PME funding ratio rises to 125.3% amid strong 2025 performance

Dutch pension fund PME reported a rise in its current funding ratio from 113 per cent to 125.3 per cent in 2025, with the stronger financial position allowing it to increase pensions by 2.82 per cent from 1 January 2026, its annual results have shown.

The fund attributed the increased funding ratio to rising interest rates and a positive return on its investment portfolio.

According to the results, the fund’s total asset management costs (including transaction costs) increased slightly in 2025, from 0.397 per cent in 2024 to 0.414 per cent of assets under management.

However, the cost per participant for managing pensions increased from €115 to €178, which the fund credited to temporary additional investments as it prepares for the transition to the new Dutch pension system in 2027.

The results also showed that PME received a "good return" of 9.2 per cent on its return portfolio, due to the resilience of the global economy.

Meanwhile, the return on the matching portfolio was strongly influenced by the increased interest rates and in line with the decline in the value of pension liabilities, this portfolio recorded a negative return of almost 18 per cent. The return on the total investment portfolio amounted to -3.0 per cent.

The fund’s goal is that the average return on its investments in the long term must be at least 1.5 per cent per year higher than the return on the pension obligations.

PME has achieved this, and over the past 15 years, the average return on the portfolio has been 4.85 per cent, compared to 1.84 per cent for liabilities.

The fund also believes investing in the Netherlands yields a positive and social return, and by the end of 2025, approximately 15.7 per cent of the total investment portfolio will be invested in the country.

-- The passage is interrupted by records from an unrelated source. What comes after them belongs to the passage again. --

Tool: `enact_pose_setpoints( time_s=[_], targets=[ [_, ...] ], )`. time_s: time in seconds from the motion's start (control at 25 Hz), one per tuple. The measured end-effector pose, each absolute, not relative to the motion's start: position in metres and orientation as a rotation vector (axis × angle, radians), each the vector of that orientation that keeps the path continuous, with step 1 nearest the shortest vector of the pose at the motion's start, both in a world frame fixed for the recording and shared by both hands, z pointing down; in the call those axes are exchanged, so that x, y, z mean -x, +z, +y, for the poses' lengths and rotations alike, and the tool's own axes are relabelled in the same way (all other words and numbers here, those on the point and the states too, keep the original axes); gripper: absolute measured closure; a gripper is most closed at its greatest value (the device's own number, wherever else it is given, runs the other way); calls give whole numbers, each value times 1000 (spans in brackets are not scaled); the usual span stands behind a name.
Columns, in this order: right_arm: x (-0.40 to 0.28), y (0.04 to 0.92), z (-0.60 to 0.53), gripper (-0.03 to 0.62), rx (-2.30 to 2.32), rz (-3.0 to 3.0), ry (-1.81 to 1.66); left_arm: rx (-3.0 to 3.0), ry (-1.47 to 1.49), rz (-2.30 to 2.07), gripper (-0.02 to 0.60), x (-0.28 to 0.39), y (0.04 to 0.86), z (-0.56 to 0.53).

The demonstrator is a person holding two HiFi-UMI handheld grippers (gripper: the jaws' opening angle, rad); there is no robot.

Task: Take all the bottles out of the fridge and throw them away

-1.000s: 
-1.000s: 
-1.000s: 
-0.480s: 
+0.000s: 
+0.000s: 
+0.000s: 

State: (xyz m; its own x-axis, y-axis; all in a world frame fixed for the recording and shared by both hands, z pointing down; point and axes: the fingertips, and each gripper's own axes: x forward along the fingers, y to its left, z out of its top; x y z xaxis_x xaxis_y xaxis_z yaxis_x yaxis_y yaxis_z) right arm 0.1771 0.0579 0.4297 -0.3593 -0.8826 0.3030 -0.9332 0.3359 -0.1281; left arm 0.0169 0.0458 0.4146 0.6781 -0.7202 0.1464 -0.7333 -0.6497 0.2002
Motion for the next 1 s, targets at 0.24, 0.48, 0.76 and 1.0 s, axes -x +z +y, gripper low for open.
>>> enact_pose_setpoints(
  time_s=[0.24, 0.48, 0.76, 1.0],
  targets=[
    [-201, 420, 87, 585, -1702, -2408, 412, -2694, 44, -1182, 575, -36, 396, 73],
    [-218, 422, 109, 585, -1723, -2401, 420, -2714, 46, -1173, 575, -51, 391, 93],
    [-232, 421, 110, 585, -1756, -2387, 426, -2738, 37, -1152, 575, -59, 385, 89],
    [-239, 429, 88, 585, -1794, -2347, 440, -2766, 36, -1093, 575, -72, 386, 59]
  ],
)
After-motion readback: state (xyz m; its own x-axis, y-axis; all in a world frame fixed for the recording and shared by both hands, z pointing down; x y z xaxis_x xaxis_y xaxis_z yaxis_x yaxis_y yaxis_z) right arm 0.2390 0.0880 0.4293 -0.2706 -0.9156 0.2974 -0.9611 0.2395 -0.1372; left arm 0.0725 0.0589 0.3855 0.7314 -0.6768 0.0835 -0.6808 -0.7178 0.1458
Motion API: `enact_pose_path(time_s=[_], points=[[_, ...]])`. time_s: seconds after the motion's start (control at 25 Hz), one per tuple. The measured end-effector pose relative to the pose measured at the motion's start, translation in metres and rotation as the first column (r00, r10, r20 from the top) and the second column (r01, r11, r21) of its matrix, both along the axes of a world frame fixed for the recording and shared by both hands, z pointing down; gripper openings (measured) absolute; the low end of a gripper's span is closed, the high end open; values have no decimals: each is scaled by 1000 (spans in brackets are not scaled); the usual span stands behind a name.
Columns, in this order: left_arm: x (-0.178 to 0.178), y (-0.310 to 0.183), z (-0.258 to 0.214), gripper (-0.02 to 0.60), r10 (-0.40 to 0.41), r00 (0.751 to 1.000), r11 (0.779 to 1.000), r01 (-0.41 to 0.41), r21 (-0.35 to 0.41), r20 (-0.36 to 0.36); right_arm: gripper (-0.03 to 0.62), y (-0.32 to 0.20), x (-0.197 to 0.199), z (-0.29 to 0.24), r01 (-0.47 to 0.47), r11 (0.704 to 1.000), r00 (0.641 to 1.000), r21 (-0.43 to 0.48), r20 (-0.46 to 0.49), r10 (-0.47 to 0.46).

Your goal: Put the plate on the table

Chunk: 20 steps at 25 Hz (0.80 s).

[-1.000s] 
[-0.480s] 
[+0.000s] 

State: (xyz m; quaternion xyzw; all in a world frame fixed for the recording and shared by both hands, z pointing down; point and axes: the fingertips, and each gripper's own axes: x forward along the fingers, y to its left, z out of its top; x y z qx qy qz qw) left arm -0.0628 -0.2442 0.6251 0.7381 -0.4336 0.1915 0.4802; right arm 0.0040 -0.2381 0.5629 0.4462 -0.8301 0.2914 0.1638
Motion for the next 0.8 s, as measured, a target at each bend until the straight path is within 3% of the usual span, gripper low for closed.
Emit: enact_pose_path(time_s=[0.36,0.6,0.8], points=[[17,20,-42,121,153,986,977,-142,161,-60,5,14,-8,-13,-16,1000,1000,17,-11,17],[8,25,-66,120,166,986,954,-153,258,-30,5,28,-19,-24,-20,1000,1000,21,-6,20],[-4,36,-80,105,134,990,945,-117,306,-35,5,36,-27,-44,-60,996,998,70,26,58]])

Since 2023, its invested assets in the Netherlands increased from €7.9bn to €9.3bn in 2025.

In 2025, the fund undertook work to strengthen the fund’s foundations for the switch to the new Dutch pension system as of 1 January 2027.

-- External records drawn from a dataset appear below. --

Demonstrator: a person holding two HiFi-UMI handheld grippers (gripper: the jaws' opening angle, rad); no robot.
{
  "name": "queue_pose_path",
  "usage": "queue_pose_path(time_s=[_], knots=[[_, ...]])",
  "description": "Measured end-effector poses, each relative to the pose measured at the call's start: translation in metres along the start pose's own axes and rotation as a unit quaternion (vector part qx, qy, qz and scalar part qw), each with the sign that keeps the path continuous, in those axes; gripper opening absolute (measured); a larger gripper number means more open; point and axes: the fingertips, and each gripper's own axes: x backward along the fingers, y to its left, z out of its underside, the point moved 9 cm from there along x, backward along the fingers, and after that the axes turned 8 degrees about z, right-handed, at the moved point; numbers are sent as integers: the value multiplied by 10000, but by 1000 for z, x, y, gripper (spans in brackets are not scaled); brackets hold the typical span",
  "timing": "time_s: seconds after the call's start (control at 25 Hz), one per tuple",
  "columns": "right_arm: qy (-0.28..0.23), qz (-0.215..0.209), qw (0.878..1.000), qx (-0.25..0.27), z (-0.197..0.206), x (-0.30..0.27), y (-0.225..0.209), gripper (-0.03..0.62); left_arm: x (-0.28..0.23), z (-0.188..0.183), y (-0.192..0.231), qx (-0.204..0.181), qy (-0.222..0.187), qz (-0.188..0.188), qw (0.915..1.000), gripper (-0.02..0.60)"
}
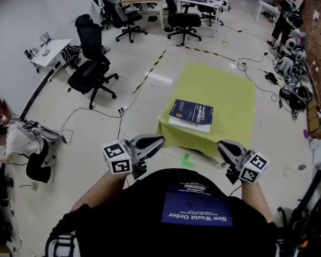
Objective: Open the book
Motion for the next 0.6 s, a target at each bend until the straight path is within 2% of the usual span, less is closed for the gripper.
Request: queue_pose_path(time_s=[0.16,0.32,0.48,0.6], knots=[[60,218,9997,-58,2,-16,-32,-14,-26,-2,45,-39,140,239,9996,-5],[-18,734,9973,-62,-1,-36,-64,-14,-53,-11,112,-195,326,834,9958,-5],[-183,1505,9879,-329,-15,-61,-86,-14,-74,-36,184,-120,499,1472,9878,-5],[-220,1907,9801,-500,-16,-90,-92,-14,-75,-56,235,-267,748,1912,9783,-5]])
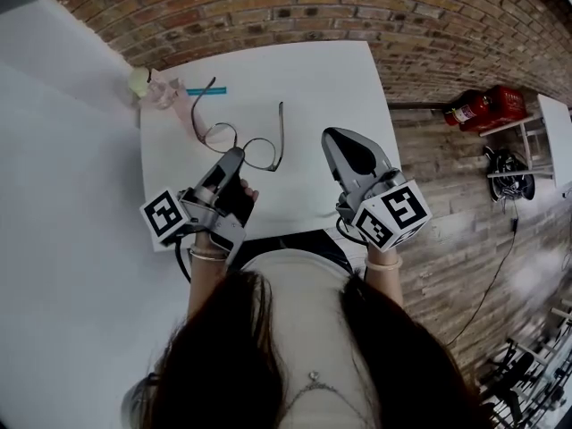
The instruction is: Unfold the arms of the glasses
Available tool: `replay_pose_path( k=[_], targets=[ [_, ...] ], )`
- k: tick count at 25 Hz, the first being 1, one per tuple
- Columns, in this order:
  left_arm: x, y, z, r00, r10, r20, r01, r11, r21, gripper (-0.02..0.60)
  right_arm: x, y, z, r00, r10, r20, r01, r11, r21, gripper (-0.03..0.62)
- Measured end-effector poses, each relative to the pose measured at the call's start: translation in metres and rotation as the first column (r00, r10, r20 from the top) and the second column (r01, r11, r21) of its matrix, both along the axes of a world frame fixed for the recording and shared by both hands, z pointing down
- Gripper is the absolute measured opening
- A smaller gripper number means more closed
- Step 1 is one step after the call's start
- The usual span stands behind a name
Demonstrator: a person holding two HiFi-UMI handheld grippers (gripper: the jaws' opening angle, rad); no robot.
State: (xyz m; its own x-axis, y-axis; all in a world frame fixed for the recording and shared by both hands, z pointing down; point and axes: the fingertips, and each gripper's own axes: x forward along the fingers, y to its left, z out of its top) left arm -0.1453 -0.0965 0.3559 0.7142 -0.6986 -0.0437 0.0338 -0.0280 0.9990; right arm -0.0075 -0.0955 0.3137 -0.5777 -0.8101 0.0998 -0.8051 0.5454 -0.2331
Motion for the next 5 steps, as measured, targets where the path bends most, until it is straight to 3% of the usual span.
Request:
replay_pose_path(
  k=[5],
  targets=[
    [0.0056, -0.0015, 0.0014, 1.0, 0.003, 0.014, -0.003, 1.0, 0.001, 0.018, 0.0024, -0.002, 0.0031, 1.0, -0.012, -0.002, 0.012, 1.0, -0.015, 0.006]
  ],
)
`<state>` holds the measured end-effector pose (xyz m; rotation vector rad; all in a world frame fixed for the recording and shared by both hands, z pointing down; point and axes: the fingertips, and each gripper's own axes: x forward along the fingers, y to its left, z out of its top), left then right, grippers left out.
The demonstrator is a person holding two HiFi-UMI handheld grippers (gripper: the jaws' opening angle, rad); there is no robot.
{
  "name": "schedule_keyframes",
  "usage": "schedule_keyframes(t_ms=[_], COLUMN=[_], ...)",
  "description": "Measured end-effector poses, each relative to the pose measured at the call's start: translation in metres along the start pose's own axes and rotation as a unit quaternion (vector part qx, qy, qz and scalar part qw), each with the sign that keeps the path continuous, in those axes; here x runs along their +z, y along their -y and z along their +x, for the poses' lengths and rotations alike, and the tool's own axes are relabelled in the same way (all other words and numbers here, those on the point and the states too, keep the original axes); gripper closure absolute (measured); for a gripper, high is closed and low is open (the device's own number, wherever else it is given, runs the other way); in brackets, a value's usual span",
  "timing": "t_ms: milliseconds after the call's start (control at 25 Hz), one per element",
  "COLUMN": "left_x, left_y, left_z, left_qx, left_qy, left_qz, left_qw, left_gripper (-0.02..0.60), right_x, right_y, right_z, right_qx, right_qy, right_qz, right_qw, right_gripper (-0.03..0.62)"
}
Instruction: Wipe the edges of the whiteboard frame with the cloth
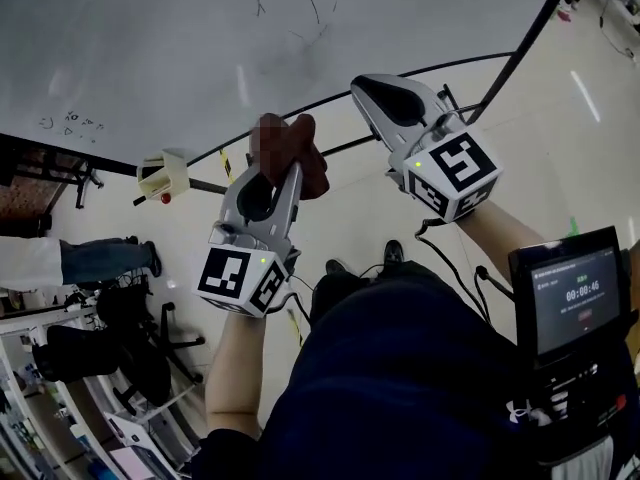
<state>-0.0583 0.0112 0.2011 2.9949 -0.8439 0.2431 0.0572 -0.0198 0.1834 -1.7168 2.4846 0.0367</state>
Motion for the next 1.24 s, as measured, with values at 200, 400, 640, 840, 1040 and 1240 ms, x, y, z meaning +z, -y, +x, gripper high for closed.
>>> schedule_keyframes(t_ms=[200,400,640,840,1040,1240], left_x=[-0.018,-0.038,-0.064,-0.075,-0.071,-0.070], left_y=[0.009,0.009,-0.020,-0.034,-0.027,-0.016], left_z=[-0.001,-0.006,-0.020,-0.024,-0.028,-0.034], left_qx=[0.034,0.027,0.043,0.023,-0.001,-0.015], left_qy=[0.006,-0.009,-0.022,-0.018,-0.025,-0.023], left_qz=[-0.010,-0.036,-0.066,-0.049,0.017,0.043], left_qw=[0.9994,0.9989,0.9966,0.9984,0.9996,0.9987], left_gripper=[0.512,0.512,0.512,0.512,0.512,0.512], right_x=[-0.026,-0.049,-0.074,-0.081,-0.078,-0.079], right_y=[-0.016,-0.017,-0.018,-0.035,-0.048,-0.055], right_z=[-0.029,-0.041,-0.029,-0.003,0.005,0.004], right_qx=[-0.006,-0.024,-0.037,-0.026,-0.019,-0.014], right_qy=[0.008,-0.018,-0.050,-0.062,-0.062,-0.068], right_qz=[-0.063,-0.044,-0.025,-0.035,-0.044,-0.047], right_qw=[0.998,0.999,0.998,0.997,0.997,0.997], right_gripper=[0.576,0.576,0.576,0.576,0.576,0.576])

According to PME, the first funds have now successfully migrated to pension administrator TKP. Based on these results, the fund has concluded that the planned transition date is achievable and the risks are manageable; the need to invoke contingency plans has therefore greatly diminished.

Looking ahead to the current year, PME Executive Board chairman, Alae Laghrich, said: "We started 2026 with a healthy funding ratio of around 125 per cent. A strong starting point in a tumultuous world, although we are keeping an open mind: the year is still long, and developments follow each other in rapid succession.

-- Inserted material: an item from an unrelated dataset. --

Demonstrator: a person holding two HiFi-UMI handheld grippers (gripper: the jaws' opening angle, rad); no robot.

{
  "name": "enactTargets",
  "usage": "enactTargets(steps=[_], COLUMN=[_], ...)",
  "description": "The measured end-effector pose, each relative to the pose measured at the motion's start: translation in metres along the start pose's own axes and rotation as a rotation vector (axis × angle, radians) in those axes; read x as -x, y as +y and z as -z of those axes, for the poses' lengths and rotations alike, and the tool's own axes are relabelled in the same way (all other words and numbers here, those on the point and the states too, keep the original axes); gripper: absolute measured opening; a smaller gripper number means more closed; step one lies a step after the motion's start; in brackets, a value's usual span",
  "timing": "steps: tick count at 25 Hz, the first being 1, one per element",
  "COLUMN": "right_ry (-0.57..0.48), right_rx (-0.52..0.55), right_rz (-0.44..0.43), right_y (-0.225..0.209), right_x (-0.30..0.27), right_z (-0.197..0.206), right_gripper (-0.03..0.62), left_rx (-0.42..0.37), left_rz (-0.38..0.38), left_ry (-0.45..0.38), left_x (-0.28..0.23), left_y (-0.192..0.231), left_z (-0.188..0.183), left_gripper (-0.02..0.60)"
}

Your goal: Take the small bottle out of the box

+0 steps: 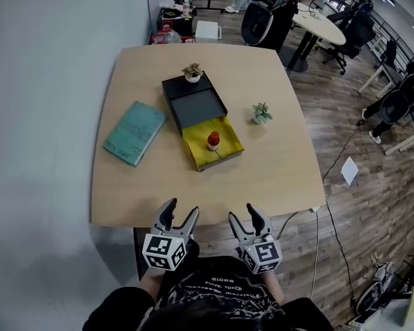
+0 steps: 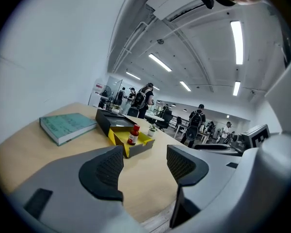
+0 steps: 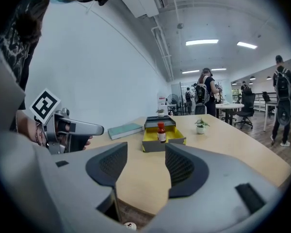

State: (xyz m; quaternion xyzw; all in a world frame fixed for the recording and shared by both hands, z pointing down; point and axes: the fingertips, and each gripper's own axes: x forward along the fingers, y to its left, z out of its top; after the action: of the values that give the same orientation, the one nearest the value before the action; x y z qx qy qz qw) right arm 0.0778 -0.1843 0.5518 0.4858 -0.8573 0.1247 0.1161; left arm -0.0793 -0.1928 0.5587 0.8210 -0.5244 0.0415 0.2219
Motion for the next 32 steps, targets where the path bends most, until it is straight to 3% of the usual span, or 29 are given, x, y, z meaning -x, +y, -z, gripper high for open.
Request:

“This year is all about preparing for the new scheme in 2027. Last year, we already reached thousands of participants through physical meetings in theatres across the country and in the workplace. In addition, we informed our supporters through webinars, newsletters and the PME Magazine.

“In 2026, we will shift up a gear. This autumn we will make the switch in person: then we will communicate the provisional individual amounts, and everyone will get to see in concrete terms what the new scheme means for them.”